11. Teror Indekos

370 30 0
                                    

Noor masih menyoroti bingkai foto itu. Lamunannya buyar ketika suara bising menyeruak gendang telinganya. Sebuah mangkok bergambar ayam merah dengan buah-buahan segar kini berceceran di lantai. Es campur itu tumpah menyisakan sirup warna merah yang menghiasi ubin-ubin warna putih dengan ornamen polkadot.

Astaga! Noor menyayangkan hal ini. Noor merotasikan matanya ke arah Tima yang sedang tersenyum tipis. OMG sahabatku tercintee!

Tima menatap Noor yang keheranan. Kemudian merotasikan matanya ke arah Bu Zul yang tersenyum sadis. Langsung saja wajah Bu Zul mengkerut. Memoles mimik bosan di setiap pori-porinya.

"Maaf!" Tima tertunduk.

"Tima!" Bu Zul menarik napas panjang. "PERGI DARI SINI!"

Terguncang lah dada gadis itu. Tima memegangi dadanya yang sesak karena nada tinggi itu.

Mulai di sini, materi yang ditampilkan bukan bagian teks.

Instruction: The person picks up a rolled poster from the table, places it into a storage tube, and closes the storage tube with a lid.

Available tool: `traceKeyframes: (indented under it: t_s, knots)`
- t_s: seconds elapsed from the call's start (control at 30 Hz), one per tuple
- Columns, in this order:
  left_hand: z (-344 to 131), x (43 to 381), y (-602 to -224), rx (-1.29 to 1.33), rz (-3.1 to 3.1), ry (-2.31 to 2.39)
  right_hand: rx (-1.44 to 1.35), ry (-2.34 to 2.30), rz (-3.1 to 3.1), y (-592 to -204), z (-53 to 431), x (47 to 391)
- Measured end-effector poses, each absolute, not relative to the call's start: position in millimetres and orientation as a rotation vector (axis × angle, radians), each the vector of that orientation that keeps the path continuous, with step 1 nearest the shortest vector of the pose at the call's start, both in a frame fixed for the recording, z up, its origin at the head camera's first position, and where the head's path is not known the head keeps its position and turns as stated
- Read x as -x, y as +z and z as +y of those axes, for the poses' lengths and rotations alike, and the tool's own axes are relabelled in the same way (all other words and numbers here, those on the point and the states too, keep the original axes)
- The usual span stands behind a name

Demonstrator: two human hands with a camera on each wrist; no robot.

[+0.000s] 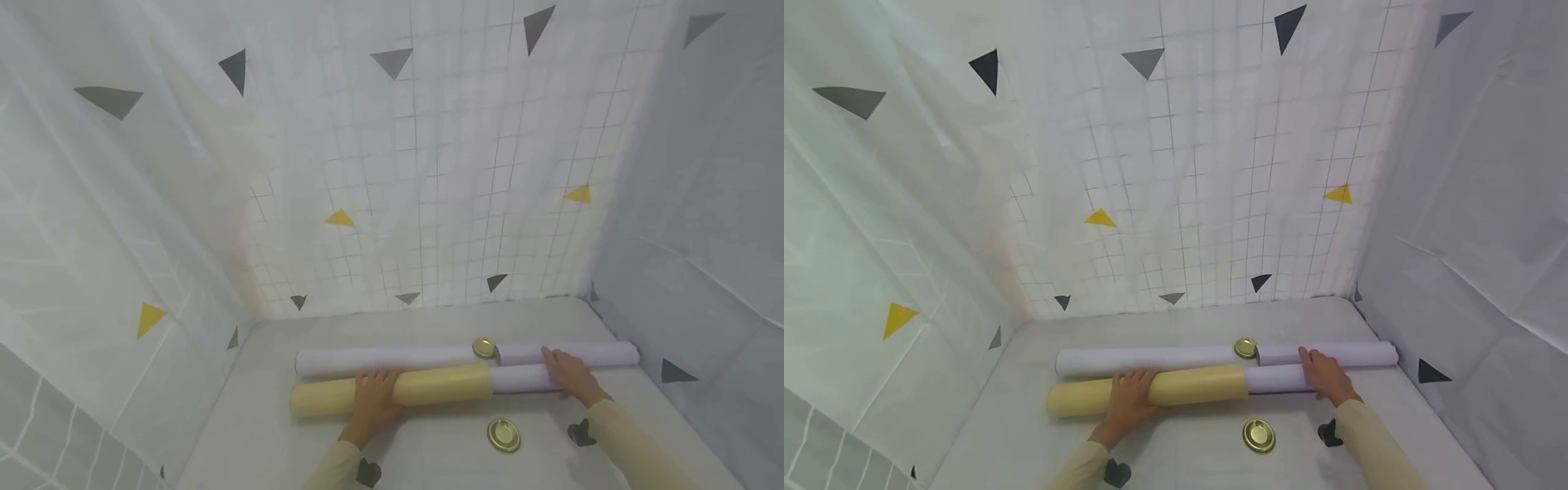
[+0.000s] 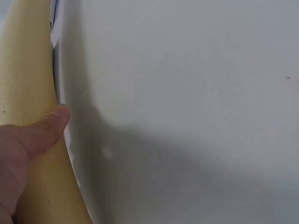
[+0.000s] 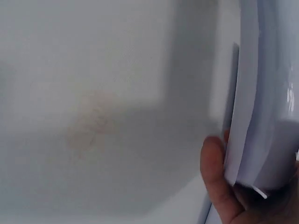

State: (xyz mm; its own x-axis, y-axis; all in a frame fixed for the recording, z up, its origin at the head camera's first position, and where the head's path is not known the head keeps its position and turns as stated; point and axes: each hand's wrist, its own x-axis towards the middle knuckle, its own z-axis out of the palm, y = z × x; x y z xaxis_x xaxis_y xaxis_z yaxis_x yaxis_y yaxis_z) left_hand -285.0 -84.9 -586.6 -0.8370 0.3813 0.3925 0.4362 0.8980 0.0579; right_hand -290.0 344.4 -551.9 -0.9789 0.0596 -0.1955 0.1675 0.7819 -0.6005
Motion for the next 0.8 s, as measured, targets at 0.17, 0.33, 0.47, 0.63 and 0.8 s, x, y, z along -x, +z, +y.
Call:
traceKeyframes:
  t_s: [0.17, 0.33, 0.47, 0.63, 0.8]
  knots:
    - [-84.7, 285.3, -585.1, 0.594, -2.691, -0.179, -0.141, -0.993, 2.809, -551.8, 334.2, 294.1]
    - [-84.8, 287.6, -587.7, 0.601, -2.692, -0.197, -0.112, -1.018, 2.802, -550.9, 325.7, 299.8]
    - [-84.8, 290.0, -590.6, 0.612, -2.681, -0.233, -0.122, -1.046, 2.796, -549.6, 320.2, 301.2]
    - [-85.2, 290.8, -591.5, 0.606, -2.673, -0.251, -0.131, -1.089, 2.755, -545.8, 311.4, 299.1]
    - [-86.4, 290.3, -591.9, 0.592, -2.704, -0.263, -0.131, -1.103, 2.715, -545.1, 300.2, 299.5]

Noor dengan cepat mengalihkan topik. "Emm, ma-maaf, Bu. Teman saya agak ceroboh. Saya minta maaf atas—"

Bu Zul memotong. "Stop! Sampai kapan kamu harus meminta maaf atas nama dia?! Tima harus bertanggung jawab! Dia harus pergi dari rumah saya, sekarang juga!"

Noor menarik napas panjang. Kemudian merotasikan matanya menatap Tima. Noor mengangguk-ngangguk tanda ia harus menuruti permintaan Ibu Kosnya itu.

Tima menghela. Benar kata mereka, aku harus keluar!

Tima menempatkan kedua telapak tanganya di sofa, kemudian mulai berdiri. Rasanya tidak enak kalau harus membersihkan lantai di hadapan Ibu Kosnya itu sekarang.

Tima menyentuh pundak Noor. Agak sedih memang. Wajahnya tertunduk dengan bulir-bulir keringat yang menetes banyak. "Noor, aku tunggu di rumah, ya?"

Noor mengangguk. Tak tahu harus mengatakan apa ke sahabatnya itu. Kasihan sih, tapi dia juga salah. Seandainya dia tidak ceroboh!

Segera setelahnya Tima melangkahkan kakinya keluar rumah Bu Zul dengan tertunduk lesu. Tangannya mengepal membawa beberapa bekas sirup yang menetes sepanjang jalan.

Bu Zul menatap Tima sedetik sebelum keluar. Kemudian melanjutkan pembicaraan. Wajahnya masih memerah. Namun ia harus profesional di hadapan tamunya yang ingin menyewa rumah. "Bagaimana Noor, siap untuk pindah hari ini?"

Noor mengangguk.

Sore ini adalah sore-sore tropis yang panas seperti biasa. Suhu 36 derajat mungkin cukup panas dan berat untuk seseorang yang baru saja mengusung barang-barang dengan bantuan truk dan becak.

Matahari mulai turun dari pangkuan pertiwi. Langit mulai tamaram. Untung saja barang-barang Noor telah diangkut tukang dan selesai dibereskan pukul 17.00 tadi. Noor mengembuskan napas panas. Keringatnya tak henti-henti turun membasahi baju sweater putih yang ia kenakan. Untung saja bahan bajunya menyerap keringat.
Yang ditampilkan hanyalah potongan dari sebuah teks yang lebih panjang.